Local Existence of Spinor- and Tensor Potentials

TL;DR

This paper provides new, simple proofs for the existence of spinor potentials in all spacetimes, introduces a superpotential concept, and explores conditions for symmetric potentials, with applications to the Lanczos potential and electromagnetic potentials.

Contribution

It offers novel, direct proofs for the existence of various spinor potentials, introduces the superpotential concept, and extends results to all Einstein spacetimes and arbitrary signatures.

Findings

Existence of asymmetric spinor potentials proven in all spacetimes.

Introduction of superpotential enables explicit gauge freedom statements.

Symmetric potential exists for Lanczos potential in all Einstein spacetimes.

Abstract

We give new simple direct proofs in all spacetimes for the existence of asymmetric $(n,m+1)$-spinor potentials for completely symmetric $(n+1,m)$-spinors and for the existence of symmetric $(n,1)$-spinor potentials for symmetric $(n+1,0)$-spinors. These proofs introduce a `superpotential', i.e., a potential of the potential, which also enables us to get explicit statements of the gauge freedom of the original potentials.

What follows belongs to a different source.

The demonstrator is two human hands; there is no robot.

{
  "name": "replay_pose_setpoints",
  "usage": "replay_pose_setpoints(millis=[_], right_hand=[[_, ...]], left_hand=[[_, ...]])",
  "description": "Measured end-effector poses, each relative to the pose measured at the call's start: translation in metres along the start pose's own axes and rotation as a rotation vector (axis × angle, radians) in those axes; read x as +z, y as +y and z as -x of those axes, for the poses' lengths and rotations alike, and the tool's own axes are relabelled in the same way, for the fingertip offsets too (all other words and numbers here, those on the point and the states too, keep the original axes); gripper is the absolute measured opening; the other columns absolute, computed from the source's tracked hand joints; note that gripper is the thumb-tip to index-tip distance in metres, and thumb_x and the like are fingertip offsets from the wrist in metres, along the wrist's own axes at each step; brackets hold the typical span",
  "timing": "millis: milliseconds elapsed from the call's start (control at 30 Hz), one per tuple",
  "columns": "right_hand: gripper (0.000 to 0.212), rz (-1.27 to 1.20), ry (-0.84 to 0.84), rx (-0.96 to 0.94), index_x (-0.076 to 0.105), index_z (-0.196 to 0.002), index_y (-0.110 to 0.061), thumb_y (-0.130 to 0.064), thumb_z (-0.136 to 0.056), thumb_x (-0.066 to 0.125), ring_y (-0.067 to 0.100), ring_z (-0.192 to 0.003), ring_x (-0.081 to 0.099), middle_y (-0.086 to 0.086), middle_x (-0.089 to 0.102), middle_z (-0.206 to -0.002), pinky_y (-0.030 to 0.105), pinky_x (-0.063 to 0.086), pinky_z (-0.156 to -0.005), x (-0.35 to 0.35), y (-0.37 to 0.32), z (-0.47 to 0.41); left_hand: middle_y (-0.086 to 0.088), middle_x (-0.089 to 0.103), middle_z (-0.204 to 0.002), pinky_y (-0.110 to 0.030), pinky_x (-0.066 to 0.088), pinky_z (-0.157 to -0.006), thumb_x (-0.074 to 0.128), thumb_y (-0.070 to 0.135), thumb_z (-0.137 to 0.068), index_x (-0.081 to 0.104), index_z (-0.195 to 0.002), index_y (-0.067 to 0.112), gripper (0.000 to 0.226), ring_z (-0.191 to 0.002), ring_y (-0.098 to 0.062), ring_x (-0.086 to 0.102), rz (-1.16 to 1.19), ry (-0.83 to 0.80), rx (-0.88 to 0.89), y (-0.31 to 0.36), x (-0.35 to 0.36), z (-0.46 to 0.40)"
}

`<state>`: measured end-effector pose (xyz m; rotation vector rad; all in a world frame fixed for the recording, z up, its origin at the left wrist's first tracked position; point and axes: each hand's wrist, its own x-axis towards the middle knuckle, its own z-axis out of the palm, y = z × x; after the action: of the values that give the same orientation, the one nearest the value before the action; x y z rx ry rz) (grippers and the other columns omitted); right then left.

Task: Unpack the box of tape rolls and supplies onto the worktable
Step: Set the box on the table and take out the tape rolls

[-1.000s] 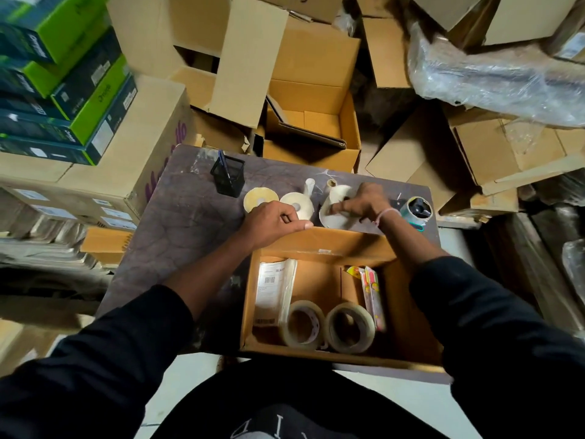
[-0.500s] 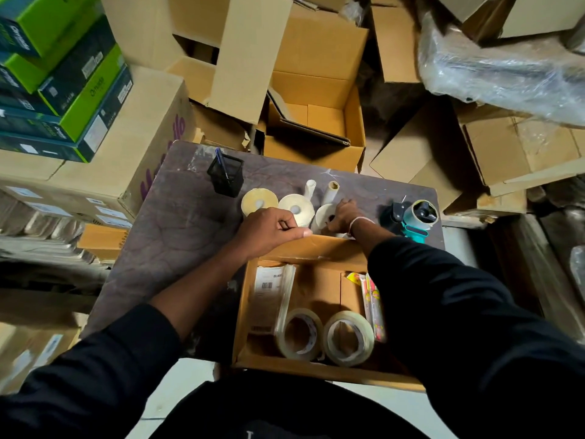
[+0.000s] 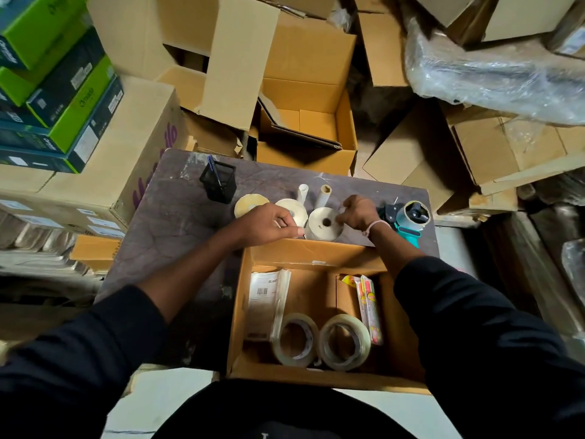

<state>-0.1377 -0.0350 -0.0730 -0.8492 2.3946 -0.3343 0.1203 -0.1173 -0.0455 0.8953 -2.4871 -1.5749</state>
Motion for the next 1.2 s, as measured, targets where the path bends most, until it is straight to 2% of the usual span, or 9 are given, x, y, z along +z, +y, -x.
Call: replay_pose_setpoints(millis=[100, 233, 367, 500, 600, 733, 833, 1000, 1200], right_hand=[[0.027, -0.174, 0.083, -0.047, 0.069, -0.106, -0.015, -0.012, -0.081, 0.078, 0.022, -0.098, 0.065, 0.005, 0.069, -0.106, 0.026, 0.052, -0.08, 0.0, 0.007, -0.008], [0.013, -0.315, 0.147, -0.101, 0.066, -0.083, -0.023, -0.011, -0.082, 0.073, 0.018, -0.089, 0.067, 0.0, 0.071, -0.092, 0.031, 0.057, -0.088, 0.006, 0.003, -0.024], [0.018, -0.364, 0.162, -0.135, 0.069, -0.101, -0.014, -0.006, -0.085, 0.07, 0.016, -0.088, 0.063, 0.001, 0.068, -0.096, 0.031, 0.057, -0.087, 0.013, -0.011, -0.036], [0.034, -0.278, 0.156, -0.206, 0.066, -0.116, -0.015, -0.005, -0.083, 0.068, 0.022, -0.099, 0.064, 0.005, 0.063, -0.114, 0.035, 0.056, -0.094, 0.024, -0.016, -0.048], [0.038, -0.233, 0.157, -0.222, 0.065, -0.119, -0.017, -0.006, -0.083, 0.068, 0.026, -0.104, 0.064, 0.007, 0.057, -0.12, 0.038, 0.055, -0.098, 0.032, -0.016, -0.057], [0.039, -0.188, 0.167, -0.226, 0.066, -0.123, -0.016, -0.007, -0.085, 0.068, 0.023, -0.107, 0.061, 0.007, 0.057, -0.123, 0.03, 0.051, -0.101, 0.033, -0.019, -0.061], [0.038, -0.181, 0.18, -0.227, 0.068, -0.121, -0.016, -0.006, -0.085, 0.068, 0.024, -0.108, 0.061, 0.007, 0.06, -0.123, 0.029, 0.05, -0.098, 0.036, -0.02, -0.061], [0.028, -0.213, 0.193, -0.216, 0.071, -0.107, -0.02, -0.004, -0.084, 0.068, 0.024, -0.1, 0.065, 0.006, 0.067, -0.112, 0.036, 0.056, -0.091, 0.038, -0.019, -0.062], [0.026, -0.257, 0.213, -0.185, 0.072, -0.101, -0.023, -0.004, -0.083, 0.069, 0.024, -0.094, 0.068, 0.005, 0.072, -0.103, 0.039, 0.058, -0.088, 0.033, -0.016, -0.062]], left_hand=[[-0.001, 0.078, -0.087, -0.031, 0.054, -0.076, 0.083, 0.036, -0.082, 0.076, -0.091, 0.013, 0.025, -0.079, -0.012, 0.072, 0.011, 0.08, -0.032, 0.001, -0.004, -0.03], [-0.009, 0.075, -0.092, -0.027, 0.048, -0.071, 0.082, 0.018, -0.084, 0.07, -0.102, 0.006, 0.025, -0.078, -0.016, 0.066, -0.073, 0.223, -0.083, 0.0, 0.0, -0.078], [-0.009, 0.07, -0.107, -0.039, 0.053, -0.08, 0.08, 0.019, -0.083, 0.067, -0.11, 0.013, 0.031, -0.098, -0.028, 0.065, -0.286, 0.331, -0.143, -0.006, 0.011, -0.12], [-0.011, 0.061, -0.121, -0.037, 0.048, -0.081, 0.08, 0.023, -0.082, 0.064, -0.118, 0.019, 0.039, -0.107, -0.032, 0.06, -0.389, 0.377, -0.187, -0.014, 0.019, -0.14], [-0.01, 0.063, -0.119, -0.035, 0.047, -0.079, 0.082, 0.023, -0.081, 0.067, -0.116, 0.019, 0.038, -0.106, -0.031, 0.061, -0.378, 0.383, -0.192, -0.021, 0.022, -0.148], [-0.007, 0.071, -0.105, -0.032, 0.047, -0.072, 0.082, 0.021, -0.081, 0.072, -0.107, 0.019, 0.028, -0.099, -0.027, 0.065, -0.327, 0.401, -0.207, -0.023, 0.022, -0.154], [-0.006, 0.074, -0.098, -0.029, 0.046, -0.07, 0.081, 0.017, -0.083, 0.074, -0.101, 0.018, 0.019, -0.092, -0.025, 0.067, -0.294, 0.4, -0.222, -0.021, 0.024, -0.154], [-0.002, 0.074, -0.097, -0.028, 0.044, -0.069, 0.082, 0.017, -0.082, 0.074, -0.098, 0.021, 0.019, -0.092, -0.023, 0.067, -0.254, 0.408, -0.229, -0.021, 0.027, -0.152], [0.0, 0.074, -0.093, -0.038, 0.056, -0.078, 0.083, 0.02, -0.08, 0.073, -0.094, 0.022, 0.016, -0.09, -0.023, 0.068, -0.247, 0.393, -0.224, -0.014, 0.027, -0.15]])
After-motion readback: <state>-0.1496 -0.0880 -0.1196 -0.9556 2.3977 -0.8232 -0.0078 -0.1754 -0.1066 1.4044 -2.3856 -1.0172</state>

The main application for these results is the Lanczos potential $L_{ABCA'}$, of the Weyl spinor and the electromagnetic vector potential $A_{AA'}$. We also investigate the possibility of existence of a {\em symmetric} potential $H_{ABA'B'}$ for the Lanczos potential, and prove that in {\em all Einstein spacetimes} any symmetric (3,1)-spinor $L_{ABCA'}$ possesses a symmetric potential $H_{ABA'B'}$. Potentials of this type have been found earlier in investigations of some very special spinors in restricted classes of spacetimes. All of the new spinor results are translated into tensor notation, and where possible given also for four dimensional spaces of arbitrary signature.